-- ABOUT THIS TASK --
Transcribe the listing exactly, skipping every picture.

= Beginning of Section =

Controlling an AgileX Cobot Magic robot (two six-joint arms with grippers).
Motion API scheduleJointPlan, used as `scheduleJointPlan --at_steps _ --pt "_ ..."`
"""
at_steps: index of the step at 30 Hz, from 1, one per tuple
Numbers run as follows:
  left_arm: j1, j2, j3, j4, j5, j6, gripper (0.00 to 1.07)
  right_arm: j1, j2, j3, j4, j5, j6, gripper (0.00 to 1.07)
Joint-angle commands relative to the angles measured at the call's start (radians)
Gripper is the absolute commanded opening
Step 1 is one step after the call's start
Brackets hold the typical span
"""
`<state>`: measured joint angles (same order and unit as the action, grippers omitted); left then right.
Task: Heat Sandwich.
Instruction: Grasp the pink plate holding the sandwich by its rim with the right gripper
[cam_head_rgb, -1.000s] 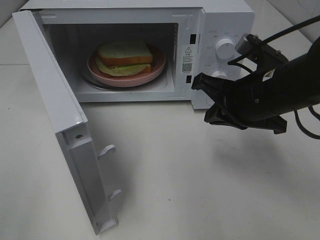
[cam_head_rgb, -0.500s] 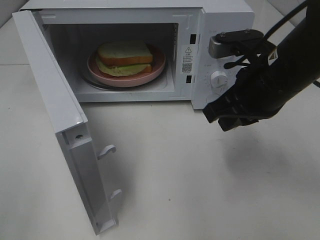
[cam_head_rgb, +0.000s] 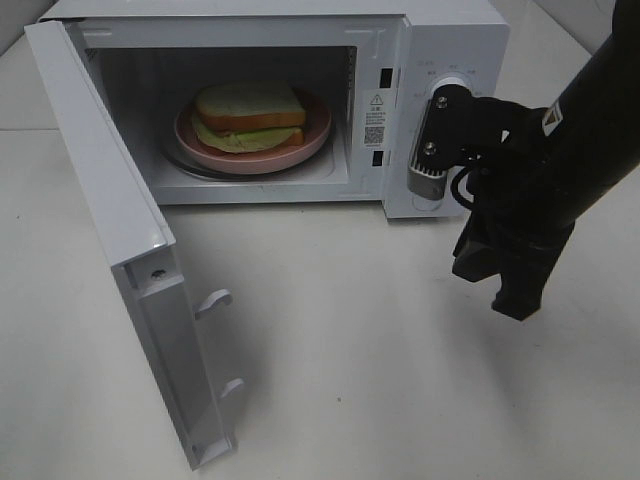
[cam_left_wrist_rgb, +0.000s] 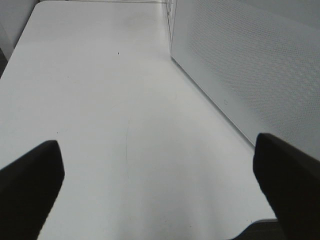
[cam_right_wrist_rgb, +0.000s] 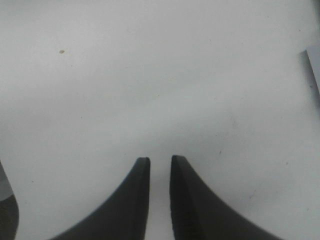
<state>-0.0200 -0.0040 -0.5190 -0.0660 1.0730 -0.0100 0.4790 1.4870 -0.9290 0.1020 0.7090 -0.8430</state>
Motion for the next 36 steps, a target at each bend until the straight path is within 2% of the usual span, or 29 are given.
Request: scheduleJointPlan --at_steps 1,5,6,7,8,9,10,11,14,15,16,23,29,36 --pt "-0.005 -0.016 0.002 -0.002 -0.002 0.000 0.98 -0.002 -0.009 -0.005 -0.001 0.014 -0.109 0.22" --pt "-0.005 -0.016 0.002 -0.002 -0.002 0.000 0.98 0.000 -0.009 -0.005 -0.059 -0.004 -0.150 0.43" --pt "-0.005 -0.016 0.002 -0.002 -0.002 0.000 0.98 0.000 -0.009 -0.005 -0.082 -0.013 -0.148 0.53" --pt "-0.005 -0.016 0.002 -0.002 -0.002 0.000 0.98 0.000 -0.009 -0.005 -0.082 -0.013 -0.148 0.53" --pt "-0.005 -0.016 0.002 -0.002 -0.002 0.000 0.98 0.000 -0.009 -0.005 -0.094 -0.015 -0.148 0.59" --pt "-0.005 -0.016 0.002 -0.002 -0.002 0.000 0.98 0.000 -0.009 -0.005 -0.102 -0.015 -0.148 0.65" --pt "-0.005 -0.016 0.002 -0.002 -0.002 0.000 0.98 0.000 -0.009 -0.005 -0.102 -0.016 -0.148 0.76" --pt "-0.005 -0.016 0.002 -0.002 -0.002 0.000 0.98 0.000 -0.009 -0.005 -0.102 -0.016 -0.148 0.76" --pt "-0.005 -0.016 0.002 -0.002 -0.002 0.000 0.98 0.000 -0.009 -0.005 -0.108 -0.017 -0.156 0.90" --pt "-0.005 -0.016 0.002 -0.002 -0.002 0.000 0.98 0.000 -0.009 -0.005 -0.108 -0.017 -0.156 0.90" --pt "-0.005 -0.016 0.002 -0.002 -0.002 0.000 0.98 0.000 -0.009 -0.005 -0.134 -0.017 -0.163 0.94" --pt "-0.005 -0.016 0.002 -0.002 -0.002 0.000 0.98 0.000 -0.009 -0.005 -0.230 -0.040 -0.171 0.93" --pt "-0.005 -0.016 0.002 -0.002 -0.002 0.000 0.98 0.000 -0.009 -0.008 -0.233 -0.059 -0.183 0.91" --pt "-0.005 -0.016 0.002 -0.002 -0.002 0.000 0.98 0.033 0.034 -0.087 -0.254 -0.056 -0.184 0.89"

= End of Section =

-- TASK RESULT --
Controlling an AgileX Cobot Magic robot (two six-joint arms with grippers).
Motion API scheduleJointPlan, used as `scheduleJointPlan --at_steps _ --pt "_ ..."`
"""
at_steps: index of the step at 30 Hz, from 1, one per tuple
Numbers run as follows:
  left_arm: j1, j2, j3, j4, j5, j6, gripper (0.00 to 1.07)
  right_arm: j1, j2, j3, j4, j5, j6, gripper (0.00 to 1.07)
Joint-angle commands relative to the angles measured at the call's start (radians)
Gripper is the absolute commanded opening
Step 1 is one step after the call's start
Brackets hold the typical span
"""
`<state>`: measured joint angles (same order and unit as the action, grippers omitted); left then right.
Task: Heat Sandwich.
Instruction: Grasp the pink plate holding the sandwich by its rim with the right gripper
[cam_head_rgb, -1.000s] 
[cam_head_rgb, -0.500s] 
[cam_head_rgb, +0.000s] 
[cam_left_wrist_rgb, +0.000s] 
[cam_right_wrist_rgb, +0.000s] 
<state>-0.0200 -0.0040 -0.5190 -0.0660 1.0730 -0.0100 0.4790 1.4870 -0.9290 0.1020 0.7090 -0.8430</state>
Motion for the next 36 steps, a target at each bend until the straight path is within 2% of the usual span, or 29 are given.
Request: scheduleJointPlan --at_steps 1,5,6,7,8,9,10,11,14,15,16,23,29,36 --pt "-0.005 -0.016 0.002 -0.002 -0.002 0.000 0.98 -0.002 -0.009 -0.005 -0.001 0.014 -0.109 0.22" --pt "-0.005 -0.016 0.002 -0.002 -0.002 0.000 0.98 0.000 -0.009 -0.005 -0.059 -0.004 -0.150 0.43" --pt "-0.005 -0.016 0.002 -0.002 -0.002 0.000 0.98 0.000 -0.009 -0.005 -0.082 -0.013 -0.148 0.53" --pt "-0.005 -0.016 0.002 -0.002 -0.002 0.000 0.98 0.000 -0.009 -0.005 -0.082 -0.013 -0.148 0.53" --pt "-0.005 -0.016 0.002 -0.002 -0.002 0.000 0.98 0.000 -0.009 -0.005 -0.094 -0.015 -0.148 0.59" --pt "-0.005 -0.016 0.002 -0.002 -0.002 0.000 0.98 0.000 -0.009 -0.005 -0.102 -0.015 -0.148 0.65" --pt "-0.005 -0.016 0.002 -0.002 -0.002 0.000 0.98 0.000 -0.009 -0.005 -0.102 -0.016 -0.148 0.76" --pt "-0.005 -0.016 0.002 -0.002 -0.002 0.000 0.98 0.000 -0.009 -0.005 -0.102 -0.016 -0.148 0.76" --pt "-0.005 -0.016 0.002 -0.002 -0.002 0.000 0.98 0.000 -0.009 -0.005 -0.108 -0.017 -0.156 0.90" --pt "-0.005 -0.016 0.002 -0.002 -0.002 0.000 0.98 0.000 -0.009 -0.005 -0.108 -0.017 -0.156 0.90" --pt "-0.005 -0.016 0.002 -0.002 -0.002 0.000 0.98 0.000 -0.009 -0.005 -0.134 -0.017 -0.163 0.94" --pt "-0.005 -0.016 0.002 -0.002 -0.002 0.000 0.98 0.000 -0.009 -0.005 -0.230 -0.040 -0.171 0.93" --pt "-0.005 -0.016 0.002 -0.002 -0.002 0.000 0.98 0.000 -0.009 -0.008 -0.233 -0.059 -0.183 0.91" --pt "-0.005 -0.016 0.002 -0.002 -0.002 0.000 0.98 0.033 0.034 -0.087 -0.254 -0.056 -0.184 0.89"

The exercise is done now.